• [SUPPLIED DATA]
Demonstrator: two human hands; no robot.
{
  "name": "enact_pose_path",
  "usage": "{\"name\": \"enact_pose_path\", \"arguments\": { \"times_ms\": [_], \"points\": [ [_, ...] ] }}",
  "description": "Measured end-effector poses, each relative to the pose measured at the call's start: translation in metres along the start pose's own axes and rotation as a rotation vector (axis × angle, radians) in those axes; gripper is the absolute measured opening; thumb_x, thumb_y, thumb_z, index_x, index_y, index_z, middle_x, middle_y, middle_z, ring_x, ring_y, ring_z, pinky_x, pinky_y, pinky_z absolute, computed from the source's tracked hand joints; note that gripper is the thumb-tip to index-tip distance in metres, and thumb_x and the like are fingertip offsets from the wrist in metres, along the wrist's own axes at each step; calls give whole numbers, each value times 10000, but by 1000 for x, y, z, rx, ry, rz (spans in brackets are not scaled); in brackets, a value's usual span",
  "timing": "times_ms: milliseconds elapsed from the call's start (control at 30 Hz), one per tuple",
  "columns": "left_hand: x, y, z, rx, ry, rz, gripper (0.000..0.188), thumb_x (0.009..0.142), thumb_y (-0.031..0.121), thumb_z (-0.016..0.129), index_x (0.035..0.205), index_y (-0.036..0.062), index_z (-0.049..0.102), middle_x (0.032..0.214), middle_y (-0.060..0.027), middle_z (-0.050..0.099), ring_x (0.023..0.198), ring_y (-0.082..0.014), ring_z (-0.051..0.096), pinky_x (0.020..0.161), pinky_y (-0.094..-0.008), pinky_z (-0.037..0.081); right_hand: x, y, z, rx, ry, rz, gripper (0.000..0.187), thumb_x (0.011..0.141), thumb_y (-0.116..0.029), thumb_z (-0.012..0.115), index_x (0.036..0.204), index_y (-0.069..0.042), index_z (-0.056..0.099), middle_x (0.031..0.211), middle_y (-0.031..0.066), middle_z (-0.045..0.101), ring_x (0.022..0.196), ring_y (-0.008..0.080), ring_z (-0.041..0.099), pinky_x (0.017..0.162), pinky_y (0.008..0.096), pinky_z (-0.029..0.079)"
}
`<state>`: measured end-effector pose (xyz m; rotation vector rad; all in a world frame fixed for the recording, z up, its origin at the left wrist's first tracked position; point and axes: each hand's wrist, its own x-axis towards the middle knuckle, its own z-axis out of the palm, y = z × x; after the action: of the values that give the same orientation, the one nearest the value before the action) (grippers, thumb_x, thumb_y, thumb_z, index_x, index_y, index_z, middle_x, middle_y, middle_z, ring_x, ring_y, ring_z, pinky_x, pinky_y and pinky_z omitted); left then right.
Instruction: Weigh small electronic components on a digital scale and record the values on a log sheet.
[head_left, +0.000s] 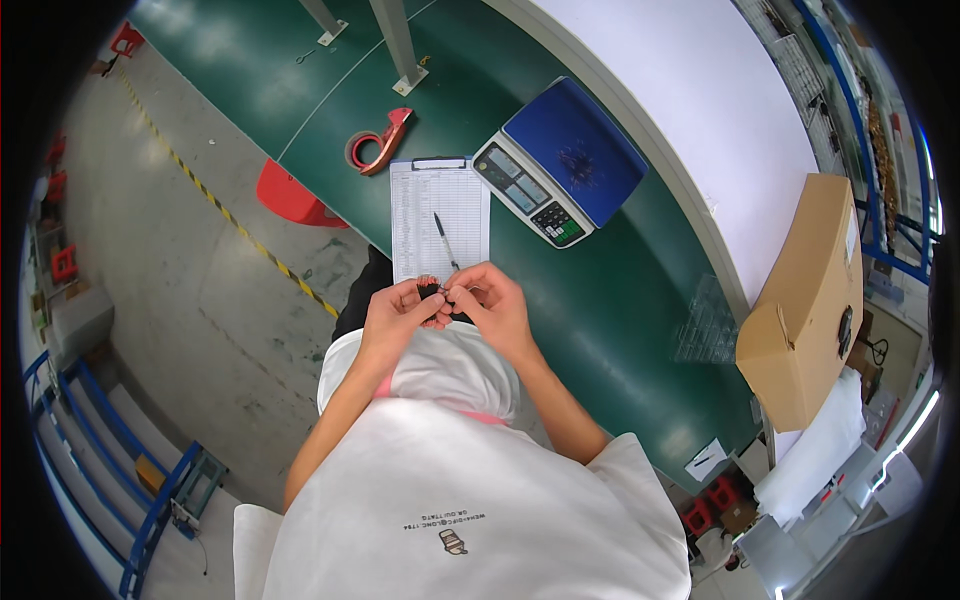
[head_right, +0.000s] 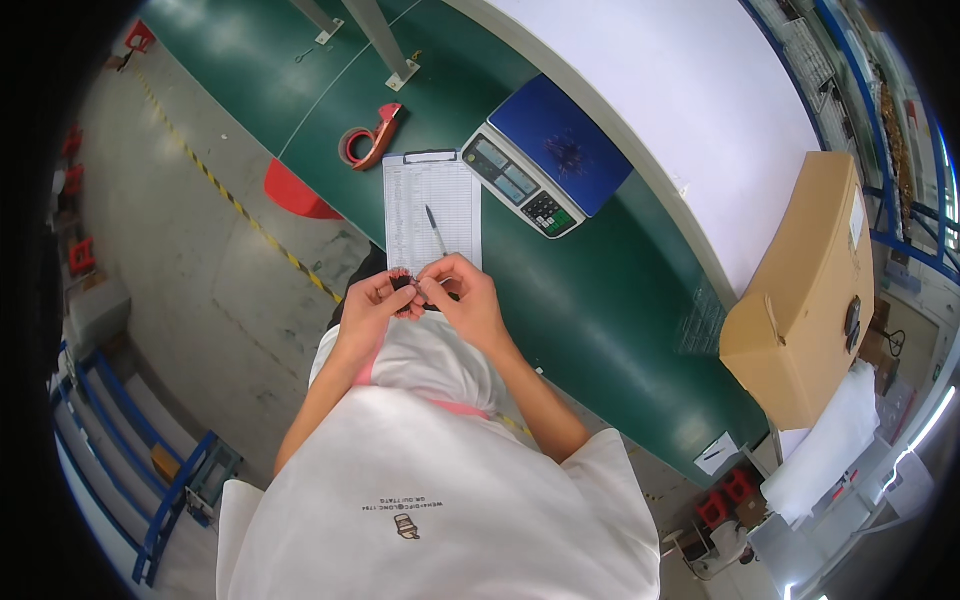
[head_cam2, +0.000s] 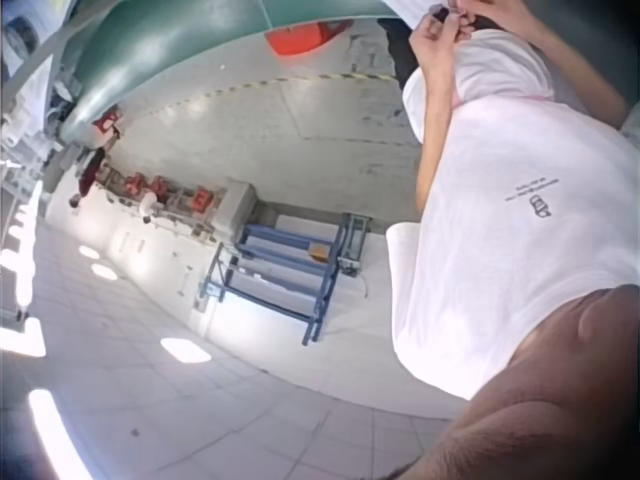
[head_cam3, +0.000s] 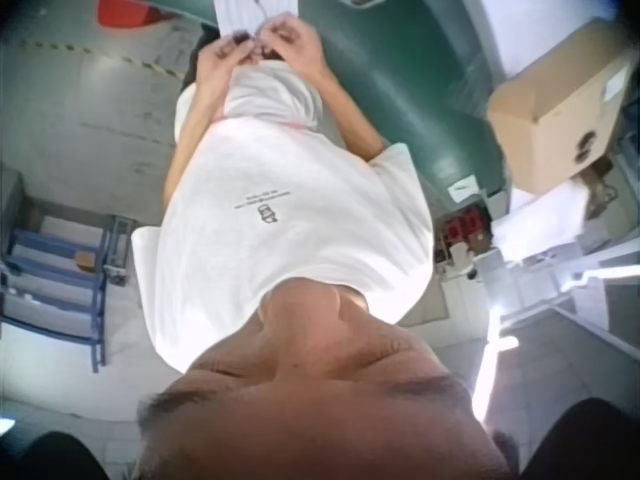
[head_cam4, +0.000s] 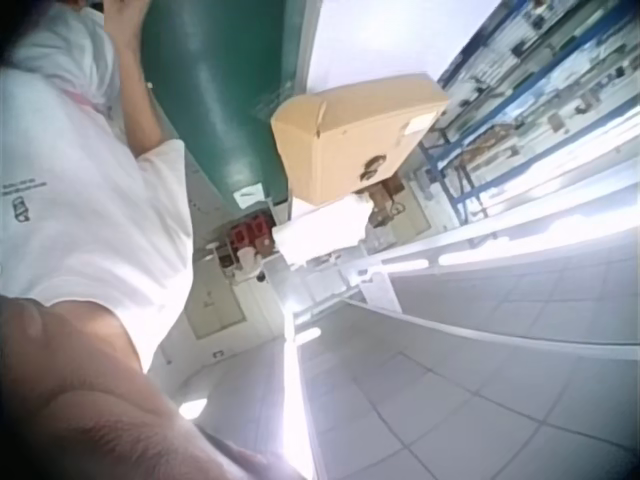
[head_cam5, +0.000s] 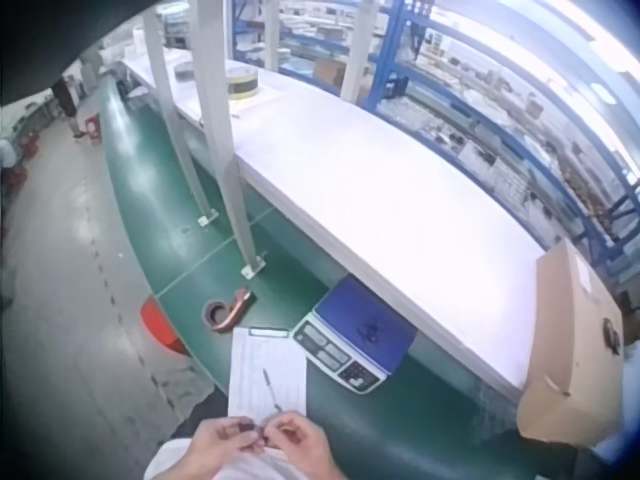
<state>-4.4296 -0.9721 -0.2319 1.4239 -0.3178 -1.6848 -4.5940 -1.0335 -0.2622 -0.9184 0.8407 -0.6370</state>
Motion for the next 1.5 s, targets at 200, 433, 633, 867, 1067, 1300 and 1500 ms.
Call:
{"name": "enact_pose_path", "arguments": {
  "times_ms": [200,433,633,867,1067,1300,1500],
  "points": [
    [0,-2,3,5,21,-8,190,937,68,615,1084,-54,622,858,-94,698,725,-144,658,673,-261,507,0,5,-3,-87,5,-10,86,935,28,597,952,-9,521,930,65,611,804,101,585,736,259,500],
    [0,-6,-4,-23,62,-10,164,934,62,625,1052,-52,619,841,-107,691,709,-159,651,666,-265,505,72,1,-94,-263,566,-248,78,921,1,604,899,-26,535,821,56,622,694,98,559,671,237,472],
    [0,-13,-18,16,9,-41,186,933,94,645,1043,-55,635,819,-95,679,709,-147,656,667,-272,541,158,4,-211,-168,839,-292,97,851,-34,703,894,10,627,773,68,662,641,109,589,588,232,478],
    [-1,-4,-18,12,11,-27,207,938,110,648,1065,-52,629,832,-92,679,715,-140,656,661,-260,534,143,26,-247,-818,913,-307,134,827,-107,734,868,0,664,732,83,682,659,155,643,641,298,519],
    [8,-7,-13,-13,-31,-37,206,957,104,609,1101,-44,615,892,-98,687,781,-151,659,743,-289,535,84,27,-171,-572,515,-165,64,912,-91,659,944,-37,648,815,21,664,699,85,586,633,230,470],
    [17,-13,-9,102,-106,-78,246,949,87,618,1145,-62,616,919,-98,693,808,-148,665,761,-288,546,11,31,-21,-45,-89,225,161,940,-82,629,1062,22,629,894,36,671,770,97,614,688,259,517],
    [13,-12,-5,142,-53,-70,241,945,76,619,1144,-60,623,913,-98,697,800,-146,667,747,-282,543,9,26,-19,-154,-18,178,123,892,-85,687,963,15,675,847,59,689,763,108,661,680,240,512]
  ]
}}
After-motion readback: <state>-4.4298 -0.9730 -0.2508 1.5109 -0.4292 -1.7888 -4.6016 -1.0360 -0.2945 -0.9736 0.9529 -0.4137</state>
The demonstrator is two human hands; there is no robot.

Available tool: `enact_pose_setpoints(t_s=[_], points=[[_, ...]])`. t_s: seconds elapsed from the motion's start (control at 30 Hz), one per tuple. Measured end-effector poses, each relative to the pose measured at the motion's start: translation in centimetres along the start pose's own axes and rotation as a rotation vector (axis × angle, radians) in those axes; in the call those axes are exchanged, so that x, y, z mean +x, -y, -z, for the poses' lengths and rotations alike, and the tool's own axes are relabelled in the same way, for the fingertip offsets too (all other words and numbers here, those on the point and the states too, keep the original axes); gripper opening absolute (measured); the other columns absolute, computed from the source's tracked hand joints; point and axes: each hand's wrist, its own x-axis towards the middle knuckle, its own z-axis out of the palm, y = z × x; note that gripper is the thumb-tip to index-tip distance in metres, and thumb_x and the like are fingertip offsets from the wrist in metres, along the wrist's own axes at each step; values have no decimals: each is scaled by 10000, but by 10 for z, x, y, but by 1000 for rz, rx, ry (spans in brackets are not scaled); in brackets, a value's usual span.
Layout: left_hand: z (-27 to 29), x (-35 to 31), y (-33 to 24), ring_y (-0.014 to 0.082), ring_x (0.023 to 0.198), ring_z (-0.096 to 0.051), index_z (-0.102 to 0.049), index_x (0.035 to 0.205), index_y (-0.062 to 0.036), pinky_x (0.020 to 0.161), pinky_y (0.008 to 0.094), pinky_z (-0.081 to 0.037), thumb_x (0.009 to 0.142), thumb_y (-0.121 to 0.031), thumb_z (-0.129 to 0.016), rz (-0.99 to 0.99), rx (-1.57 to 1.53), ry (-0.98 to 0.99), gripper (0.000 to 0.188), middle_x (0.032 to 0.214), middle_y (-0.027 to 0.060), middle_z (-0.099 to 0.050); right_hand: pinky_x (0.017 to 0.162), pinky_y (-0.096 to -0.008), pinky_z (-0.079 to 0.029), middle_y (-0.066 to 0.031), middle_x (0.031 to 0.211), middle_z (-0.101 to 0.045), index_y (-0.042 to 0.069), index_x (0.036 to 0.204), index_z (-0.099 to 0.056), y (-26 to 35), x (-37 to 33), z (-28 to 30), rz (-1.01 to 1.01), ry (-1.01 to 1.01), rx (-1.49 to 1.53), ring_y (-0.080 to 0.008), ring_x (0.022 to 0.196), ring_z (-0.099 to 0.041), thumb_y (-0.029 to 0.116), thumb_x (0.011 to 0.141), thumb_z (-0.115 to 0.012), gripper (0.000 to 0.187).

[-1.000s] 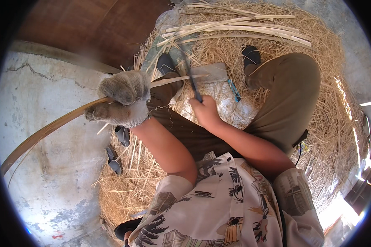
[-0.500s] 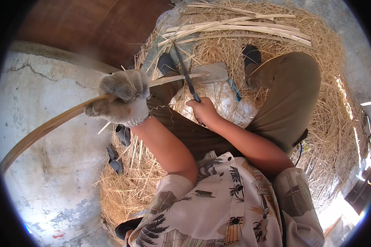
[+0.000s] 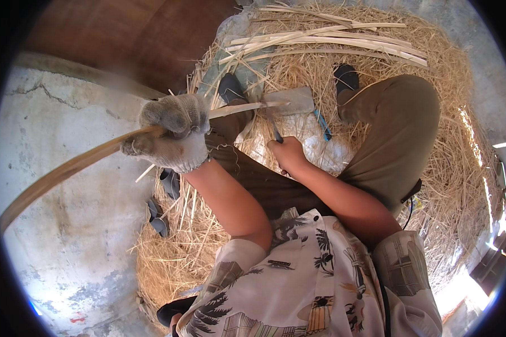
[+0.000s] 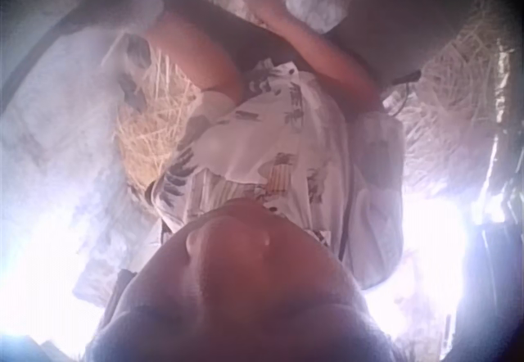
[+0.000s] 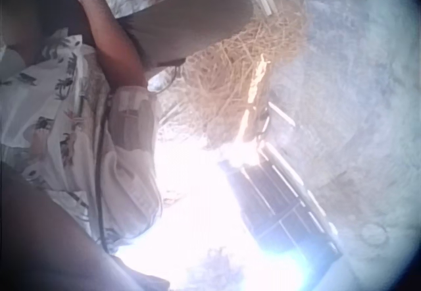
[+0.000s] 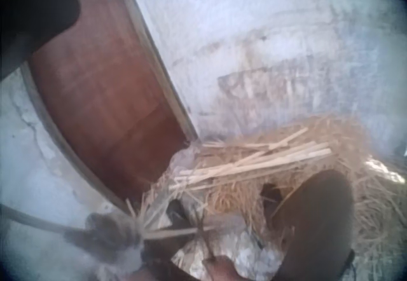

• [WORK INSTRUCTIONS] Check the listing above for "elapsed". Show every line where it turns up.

• [ANSWER SECTION]
  "timing": "times_ms: milliseconds elapsed from the call's start (control at 30 Hz), one per tuple",
Available tool: `enact_pose_setpoints(t_s=[_], points=[[_, ...]])`. t_s: seconds elapsed from the motion's start (control at 30 Hz), one per tuple. Measured end-effector poses, each relative to the pose measured at the motion's start: translation in centimetres along the start pose's own axes and rotation as a rotation vector (axis × angle, radians) in those axes; in the call those axes are exchanged, so that x, y, z mean +x, -y, -z, for the poses' lengths and rotations alike, and the tool's own axes are relabelled in the same way, for the fingertip offsets too (all other words and numbers here, those on the point and the states too, keep the original axes); gripper opening absolute (measured); the other columns absolute, computed from the source's tracked hand joints; point and axes: each hand's wrist, its own x-axis towards the middle knuckle, its own z-axis out of the palm, y = z × x; note that gripper is the thumb-tip to index-tip distance in metres, and thumb_x and the like are fingertip offsets from the wrist in metres, along the wrist's own axes at each step; values have no decimals: each is scaled by 10000, but by 10 for z, x, y, but by 1000 for rz, rx, ry (spans in brackets are not scaled); in brackets, a value's usual span.

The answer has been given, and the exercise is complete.